[AVAILABLE DATA]

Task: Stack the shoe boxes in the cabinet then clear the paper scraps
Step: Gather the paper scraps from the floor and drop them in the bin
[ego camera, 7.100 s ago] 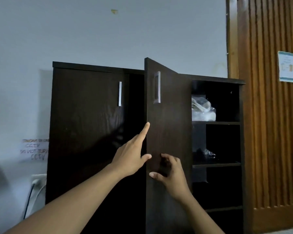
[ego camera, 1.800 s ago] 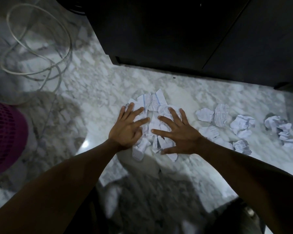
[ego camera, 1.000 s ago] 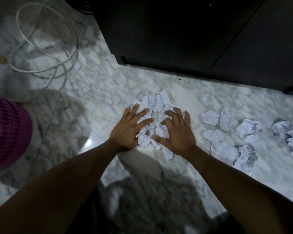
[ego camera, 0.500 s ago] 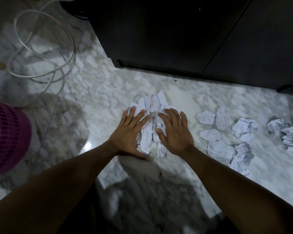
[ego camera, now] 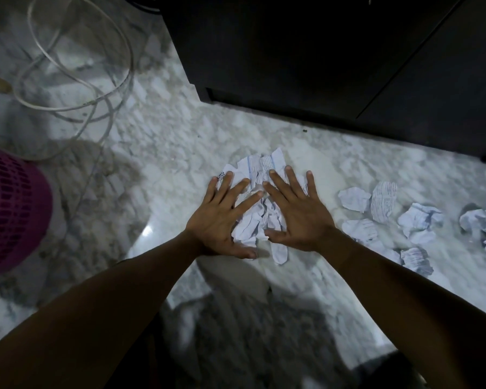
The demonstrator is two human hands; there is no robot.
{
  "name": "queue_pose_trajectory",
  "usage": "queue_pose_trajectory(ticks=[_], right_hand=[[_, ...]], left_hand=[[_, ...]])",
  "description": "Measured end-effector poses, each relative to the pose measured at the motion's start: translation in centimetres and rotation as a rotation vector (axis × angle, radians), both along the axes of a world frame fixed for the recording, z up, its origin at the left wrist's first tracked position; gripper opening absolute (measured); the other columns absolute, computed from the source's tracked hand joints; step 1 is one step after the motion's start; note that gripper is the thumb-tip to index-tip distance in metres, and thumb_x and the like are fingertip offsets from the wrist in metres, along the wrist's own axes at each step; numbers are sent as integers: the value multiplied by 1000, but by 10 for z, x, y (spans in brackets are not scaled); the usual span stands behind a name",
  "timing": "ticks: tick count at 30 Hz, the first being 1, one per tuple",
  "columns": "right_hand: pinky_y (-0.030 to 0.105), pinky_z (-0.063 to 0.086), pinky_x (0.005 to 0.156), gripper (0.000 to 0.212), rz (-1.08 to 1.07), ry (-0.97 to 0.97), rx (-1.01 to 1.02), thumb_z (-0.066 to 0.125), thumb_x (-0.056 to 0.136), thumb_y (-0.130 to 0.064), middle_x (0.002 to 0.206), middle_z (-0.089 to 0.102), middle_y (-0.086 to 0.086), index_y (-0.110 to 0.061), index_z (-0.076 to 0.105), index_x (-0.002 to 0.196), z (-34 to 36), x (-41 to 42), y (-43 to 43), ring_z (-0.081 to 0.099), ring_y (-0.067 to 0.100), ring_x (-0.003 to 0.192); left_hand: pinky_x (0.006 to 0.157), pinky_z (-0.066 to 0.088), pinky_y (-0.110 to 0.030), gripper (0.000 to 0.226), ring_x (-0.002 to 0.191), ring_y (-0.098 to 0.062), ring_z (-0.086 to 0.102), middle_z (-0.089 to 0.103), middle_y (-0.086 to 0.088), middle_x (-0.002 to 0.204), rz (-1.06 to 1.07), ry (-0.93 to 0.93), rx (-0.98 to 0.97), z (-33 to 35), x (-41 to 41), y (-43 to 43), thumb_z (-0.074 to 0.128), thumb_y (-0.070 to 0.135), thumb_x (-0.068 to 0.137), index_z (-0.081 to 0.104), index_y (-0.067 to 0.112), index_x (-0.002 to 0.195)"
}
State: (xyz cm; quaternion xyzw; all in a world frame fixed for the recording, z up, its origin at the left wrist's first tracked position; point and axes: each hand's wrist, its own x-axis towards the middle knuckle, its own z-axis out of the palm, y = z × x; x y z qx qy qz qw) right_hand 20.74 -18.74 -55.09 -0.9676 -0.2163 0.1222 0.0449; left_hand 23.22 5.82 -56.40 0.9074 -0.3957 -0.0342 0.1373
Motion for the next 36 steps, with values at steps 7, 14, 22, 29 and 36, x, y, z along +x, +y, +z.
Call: queue_pose_trajectory(ticks=[7, 14, 22, 29, 36], right_hand=[[65, -6, 120, 149, 160, 72, -51, 22, 49, -109, 168, -9, 9, -13, 1, 161, 8, 5, -12, -17, 33, 153], [58, 7, 123, 97, -41, -1, 110, 34, 85, -83, 164, 27, -1, -22, 17, 159, 0, 3, -1, 9, 23, 156], [58, 6, 123, 97, -104, -12, 315, 37, 85, -80, 164, 25, -2, -20, 18, 158, 2, 2, -2, 10, 20, 155], [65, -3, 119, 112, -183, 31, 139, 27, 73, -96, 169, 8, -3, -30, 1, 160, -1, 6, 27, 2, 32, 155], [62, 13, 119, 80, -128, -83, 138, 30, 95, -72, 155, 41, 0, -20, 30, 155, -3, 3, 20, 25, 29, 149]], left_hand=[[115, 16, -68, 97, 153, -43, 11, 31, -15, 162, 8, -23, -4, -2, 0, -2, 51, 90, 72, 57, 24, 143], [116, 20, -66, 94, 152, -40, 20, 41, -13, 157, 69, -50, -37, -3, -1, -5, 57, 88, 71, 64, 20, 134], [119, 20, -60, 67, 153, -34, 22, 44, -6, 155, 150, -31, -39, -5, -2, -8, 57, 73, 84, 65, 24, 128], [119, 25, -55, 59, 150, -31, 29, 48, -7, 152, 143, -28, -70, -6, 0, -5, 64, 58, 86, 63, 19, 130], [105, 40, -43, 50, 113, -35, 55, 62, -11, 122, 134, -69, -138, -1, 0, -4, 61, 41, 91, 63, 7, 127]])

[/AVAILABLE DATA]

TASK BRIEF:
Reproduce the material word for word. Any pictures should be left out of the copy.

SOLUTION FOR THIS TASK:
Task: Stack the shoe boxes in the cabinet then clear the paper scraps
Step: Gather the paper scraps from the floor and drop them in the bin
[ego camera, 7.100 s ago] 
[ego camera, 1.800 s ago] 
[ego camera, 1.000 s ago] 
[ego camera, 0.500 s ago] 
[ego camera, now] 
The demonstrator is two human hands; there is no robot.
{
  "name": "queue_pose_trajectory",
  "usage": "queue_pose_trajectory(ticks=[_], right_hand=[[_, ...]], left_hand=[[_, ...]])",
  "description": "Measured end-effector poses, each relative to the pose measured at the motion's start: translation in centimetres and rotation as a rotation vector (axis × angle, radians), both along the axes of a world frame fixed for the recording, z up, its origin at the left wrist's first tracked position; gripper opening absolute (measured); the other columns absolute, computed from the source's tracked hand joints; step 1 is one step after the motion's start; note that gripper is the thumb-tip to index-tip distance in metres, and thumb_x and the like are fingertip offsets from the wrist in metres, along the wrist's own axes at each step; numbers are sent as integers: the value multiplied by 1000, but by 10 for z, x, y (spans in brackets are not scaled); the usual span stands behind a name",
  "timing": "ticks: tick count at 30 Hz, the first being 1, one per tuple",
  "columns": "right_hand: pinky_y (-0.030 to 0.105), pinky_z (-0.063 to 0.086), pinky_x (0.005 to 0.156), gripper (0.000 to 0.212), rz (-1.08 to 1.07), ry (-0.97 to 0.97), rx (-1.01 to 1.02), thumb_z (-0.066 to 0.125), thumb_x (-0.056 to 0.136), thumb_y (-0.130 to 0.064), middle_x (0.002 to 0.206), middle_z (-0.089 to 0.102), middle_y (-0.086 to 0.086), index_y (-0.110 to 0.061), index_z (-0.076 to 0.105), index_x (-0.002 to 0.196), z (-34 to 36), x (-41 to 42), y (-43 to 43), ring_z (-0.081 to 0.099), ring_y (-0.067 to 0.100), ring_x (-0.003 to 0.192); left_hand: pinky_x (0.006 to 0.157), pinky_z (-0.066 to 0.088), pinky_y (-0.110 to 0.030), gripper (0.000 to 0.226), ring_x (-0.002 to 0.191), ring_y (-0.098 to 0.062), ring_z (-0.086 to 0.102), middle_z (-0.089 to 0.103), middle_y (-0.086 to 0.088), middle_x (-0.002 to 0.204), rz (-1.06 to 1.07), ry (-0.93 to 0.93), rx (-0.98 to 0.97), z (-33 to 35), x (-41 to 41), y (-43 to 43), thumb_z (-0.074 to 0.128), thumb_y (-0.070 to 0.135), thumb_x (-0.068 to 0.137), index_z (-0.081 to 0.104), index_y (-0.067 to 0.112), index_x (-0.002 to 0.195)"
}
State: (xyz cm; quaternion xyzw; all in a world frame fixed for the recording, z up, its origin at the left wrist's first tracked position; point and axes: each hand's wrist, its own x-axis towards the middle knuckle, its own z-axis out of the palm, y = z × x; x y z qx qy qz qw) right_hand 20.74 -18.74 -55.09 -0.9676 -0.2163 0.1222 0.0449; left_hand 23.22 5.82 -56.40 0.9074 -0.3957 -0.0342 0.1373
Motion for the next 36 steps, with values at steps 7, 14, 22, 29 and 36, x, y, z along +x, +y, +z.
Call: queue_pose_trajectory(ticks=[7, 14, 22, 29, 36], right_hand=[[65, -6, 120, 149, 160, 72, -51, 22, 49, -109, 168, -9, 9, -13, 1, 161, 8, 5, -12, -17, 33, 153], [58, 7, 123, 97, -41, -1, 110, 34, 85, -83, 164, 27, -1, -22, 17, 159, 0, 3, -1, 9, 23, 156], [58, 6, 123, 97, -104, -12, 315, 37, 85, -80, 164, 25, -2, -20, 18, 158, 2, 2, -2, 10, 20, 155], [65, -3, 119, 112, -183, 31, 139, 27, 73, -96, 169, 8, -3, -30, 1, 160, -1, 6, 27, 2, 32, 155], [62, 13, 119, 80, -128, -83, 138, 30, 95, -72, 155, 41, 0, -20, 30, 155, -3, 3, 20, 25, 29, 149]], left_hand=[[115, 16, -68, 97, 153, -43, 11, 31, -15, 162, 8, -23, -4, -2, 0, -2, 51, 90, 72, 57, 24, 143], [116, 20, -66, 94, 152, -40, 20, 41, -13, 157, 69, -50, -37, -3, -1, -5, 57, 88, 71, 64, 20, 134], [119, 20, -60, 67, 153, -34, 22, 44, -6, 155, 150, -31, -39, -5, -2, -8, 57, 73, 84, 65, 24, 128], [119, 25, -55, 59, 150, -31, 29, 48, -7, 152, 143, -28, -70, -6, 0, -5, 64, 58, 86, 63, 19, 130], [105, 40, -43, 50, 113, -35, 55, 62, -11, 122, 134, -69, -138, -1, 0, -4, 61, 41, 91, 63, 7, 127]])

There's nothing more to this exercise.